Court Opinion

ID: 6801194
Source: CourtListenerOpinion
Date Created: 2022-07-23 18:42:20.742171+00
Date Added: 2024-06-11T16:03:15.180210
License: Public Domain

Baldwin J.
delivered the opinion of the court.
The court is of opinion, that by the well established rule of equity, a defendant is not bound to disclose or answer matters which will expose him to pains, penalties or punishment, or to a criminal prosecution therefor. The application of this rule must be governed by the circumstances of the case, and the sound discretion of the court. On the one hand, the party is not to be allowed to decide for himself whether he is entitled to the protection claimed; and to screen himself from a just responsibility by the pretence that his answer would subject him to criminal or penal consequences. And on the other, the plaintiff is not to be permitted, by suppressing or disguising the real nature of his case, to deprive his adversary of a privilege essential to the immunities and liberties of the citizen. It is not necessary it should be made appear that the defendant will be certainly exposed to peril, by making the discovery sought: it is enough if it appear that by answering the charges or interrogatories of the bill he will thereby be probably subjected to danger. If this be shewn upon the face of the plaintiff’s bill, then the defendant may assert his privilege by a demurrer thereto. If it be not thus shewn, then the defendant must claim his protec*127tion by plea or answer : the averments of which, if traversed by replication, must be established by sufficient evidence. By such plea or answer and evidence, the defendant may make it appear that the plaintiff’s demand against him has arisen out of an act denounced and punished by law; and that the defendant is so connected with such act, that unless protected from answering, he will probably be exposed to criminal or penal consequences.
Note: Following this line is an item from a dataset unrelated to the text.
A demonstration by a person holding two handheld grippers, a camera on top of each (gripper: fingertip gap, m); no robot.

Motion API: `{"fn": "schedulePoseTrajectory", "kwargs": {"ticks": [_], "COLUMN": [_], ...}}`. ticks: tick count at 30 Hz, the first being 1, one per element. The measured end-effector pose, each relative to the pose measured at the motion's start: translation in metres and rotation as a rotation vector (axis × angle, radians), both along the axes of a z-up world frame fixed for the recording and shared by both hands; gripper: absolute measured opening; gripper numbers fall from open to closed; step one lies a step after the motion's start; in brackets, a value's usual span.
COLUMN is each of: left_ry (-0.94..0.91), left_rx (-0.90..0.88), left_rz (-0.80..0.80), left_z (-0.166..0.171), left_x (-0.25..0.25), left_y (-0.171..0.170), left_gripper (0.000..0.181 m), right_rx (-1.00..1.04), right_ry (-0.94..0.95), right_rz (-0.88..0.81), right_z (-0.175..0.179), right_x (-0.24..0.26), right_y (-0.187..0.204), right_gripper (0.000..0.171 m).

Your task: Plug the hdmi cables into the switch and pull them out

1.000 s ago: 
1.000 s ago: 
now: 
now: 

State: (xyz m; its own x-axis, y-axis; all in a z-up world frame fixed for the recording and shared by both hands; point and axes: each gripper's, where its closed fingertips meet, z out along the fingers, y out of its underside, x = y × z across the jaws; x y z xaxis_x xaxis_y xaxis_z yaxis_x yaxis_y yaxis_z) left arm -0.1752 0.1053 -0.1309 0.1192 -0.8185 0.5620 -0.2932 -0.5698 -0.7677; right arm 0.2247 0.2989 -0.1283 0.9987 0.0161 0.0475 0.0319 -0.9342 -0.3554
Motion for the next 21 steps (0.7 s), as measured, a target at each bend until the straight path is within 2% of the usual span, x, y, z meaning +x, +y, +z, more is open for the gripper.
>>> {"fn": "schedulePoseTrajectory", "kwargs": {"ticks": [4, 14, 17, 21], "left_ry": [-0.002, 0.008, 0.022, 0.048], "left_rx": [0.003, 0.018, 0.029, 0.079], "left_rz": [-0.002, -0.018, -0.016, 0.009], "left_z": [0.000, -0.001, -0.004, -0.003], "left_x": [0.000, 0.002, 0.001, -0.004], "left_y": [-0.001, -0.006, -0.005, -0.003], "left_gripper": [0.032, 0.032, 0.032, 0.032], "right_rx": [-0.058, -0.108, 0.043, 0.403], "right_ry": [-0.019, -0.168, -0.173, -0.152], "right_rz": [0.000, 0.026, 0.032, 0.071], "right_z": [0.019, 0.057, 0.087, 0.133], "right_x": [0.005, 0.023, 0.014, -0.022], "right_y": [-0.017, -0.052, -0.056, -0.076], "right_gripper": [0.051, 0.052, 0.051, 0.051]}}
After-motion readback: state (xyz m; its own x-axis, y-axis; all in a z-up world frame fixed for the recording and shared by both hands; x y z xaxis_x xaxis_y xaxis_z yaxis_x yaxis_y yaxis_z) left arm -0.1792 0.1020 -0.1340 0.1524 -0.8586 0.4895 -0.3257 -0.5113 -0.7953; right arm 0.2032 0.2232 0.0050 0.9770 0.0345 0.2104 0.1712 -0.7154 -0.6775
More than this he cannot be required to do ; for if we go beyond this point, we cannot stop short of requiring the defendant to allege and prove his own guilt, by way of protecting himself against its acknowledgment.
The court is further of opinion, that in the present case the allegations and interrogatories of the plaintiffs’ bill are not such as to shew upon its face that the defendant ought to have been protected from answering the same, or that the bill was in any respect demurrable ; and therefore that the defendant’s demurrer was properly overruled by the circuit court.
The court is further of opinion, that notwithstanding the overruling of a demurrer to a bill, a defendant is at liberty to file any sufficient answer; that an answer to a bill of discovery is sufficient when it shews that the defendant is protected from making the discovery sought by the bill; that in this case the averments in the defendant’s answer were such as if true entitled him to the protection which he claimed ; and therefore that the plaintiffs’ objections to the filing of the answer were properly overruled by the said circuit court.
The court is further of opinion, that upon the hearing of the cause, the former bill of discovery exhibited against the defendant by the plaintiffs, and sworn to by their cashier, was legal and sufficient evidence for the defendant to prove the facts therein stated. It appears from the former bill that the money of which the plaintiffs seek a discovery from the defendant, was taken *128from the hanking house of the plaintiffs by robbery; ^ same wag shortly thereafter received by the defendant from one or more of the robbers; and has been withheld by him from the plaintiffs, with a knowledge 0f the fact that it was their property, and that they had been robbed thereof as aforesaid. It is true the former bill disclaims imputing to the defendant a knowledge of these facts at the time he received the money; but such disclaimer would be no evidence for the defendant in a criminal prosecution against him on the part of the commonwealth, and if permitted to deprive a defendant of his protection, would always be resorted to as a device for that purpose. The court does not feel itself called upon to ascertain the precise character of the public prosecution to which the defendant would probably be exposed, if he were compelled to make the discovery sought by the bill; nor to express an opinion whether such prosecution would be barred by some statute of limitations; or what would be the effect of such bar, in a case like the present, upon the question of the defendant’s protection. These are grave questions which cannot be raised incidentally at the bar; and if they could have availed the plaintiffs any thing, ought to have been presented by a frank disclosure of the real nature of their case; and the court cannot avoid perceiving that the present bill has been ingeniously drawn, for the purpose of gaining an advantage by dexterity in pleading.
The court, therefore, without deciding whether the decree in the former cause is a bar to the present suit, is of opinion that there is no error in the decree of the said circuit court dismissing the plaintiffs’ bill, and that the same should be affirmed.
Cabell, P. concurred in the opinion of Baldwin, J.